May 30th, 2025 – Postmortem

May 31 at 08:06pm CEST

Affected services

gateway.latitude.so/health

Resolved
May 31 at 08:06pm CEST

Incident Summary

On 30 May 2025 at 18:22 CEST, the Gateway proxy experienced an outage that lasted two hours and twenty-two minutes. During this interval all customer traffic routed through the proxy failed, resulting in a complete loss of service.

Root Cause

The incident was triggered by an unexpected surge in incoming requests that drove a corresponding spike in outbound calls to external LLM providers, primarily OpenAI. Although the autoscaler immediately began launching additional Gateway instances, the increased egress traffic exhausted the outbound bandwidth of the NAT Gateway that serves the cluster. Each new instance had to download its Docker image through the same congested link, causing image pulls that normally complete in under a minute to stretch beyond twenty minutes. Because capacity scaled up so slowly, the existing Gateway instances became overwhelmed and unhealthy, which led to a total shutdown of the service.

Resolution

Once engineers confirmed that NAT egress saturation was the bottleneck, they first detached the Gateway service from incoming traffic to prevent further failures. They then replaced the overloaded NAT Gateway with a higher-capacity unit and started a minimal set of fresh Gateway instances behind the new network layer. After each instance passed its health checks, traffic was gradually reintroduced.

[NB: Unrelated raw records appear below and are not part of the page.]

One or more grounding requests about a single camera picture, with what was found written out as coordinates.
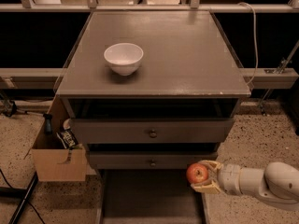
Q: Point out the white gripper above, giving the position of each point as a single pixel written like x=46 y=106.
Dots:
x=229 y=178

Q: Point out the red apple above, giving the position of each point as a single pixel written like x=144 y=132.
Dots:
x=197 y=173

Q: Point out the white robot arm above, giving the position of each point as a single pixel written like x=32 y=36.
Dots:
x=276 y=185

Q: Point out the grey top drawer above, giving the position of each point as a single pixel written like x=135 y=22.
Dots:
x=92 y=131

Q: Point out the grey drawer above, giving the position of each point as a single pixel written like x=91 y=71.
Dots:
x=92 y=131
x=146 y=159
x=149 y=197

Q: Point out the grey drawer cabinet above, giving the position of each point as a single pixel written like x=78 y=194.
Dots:
x=187 y=73

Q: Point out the grey bottom drawer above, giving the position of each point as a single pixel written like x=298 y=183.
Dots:
x=149 y=197

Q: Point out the grey middle drawer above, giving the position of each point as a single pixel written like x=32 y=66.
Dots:
x=146 y=159

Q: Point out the white ceramic bowl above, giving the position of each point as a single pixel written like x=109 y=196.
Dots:
x=124 y=58

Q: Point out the black snack packet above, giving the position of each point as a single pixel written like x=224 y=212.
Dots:
x=66 y=136

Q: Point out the cardboard box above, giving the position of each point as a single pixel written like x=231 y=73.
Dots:
x=54 y=162

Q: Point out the dark bottle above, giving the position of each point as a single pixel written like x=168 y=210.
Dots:
x=47 y=126

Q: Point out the metal clamp bracket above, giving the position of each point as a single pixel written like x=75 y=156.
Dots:
x=10 y=107

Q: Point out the metal frame rail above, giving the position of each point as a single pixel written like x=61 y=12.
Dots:
x=214 y=8

Full functionality returned two hours and twenty-two minutes after the initial failure.

Preventive Measures

The NAT Gateway is now part of an autoscaling group so network capacity can expand automatically with demand. New monitoring thresholds generate alerts whenever NAT egress approaches saturation, giving operators early warning before user impact occurs. In addition, the baseline number of Gateway instances has been increased to provide greater headroom during sudden traffic spikes.

We apologise for the disruption and remain committed to strengthening our infrastructure to prevent similar incidents in the future.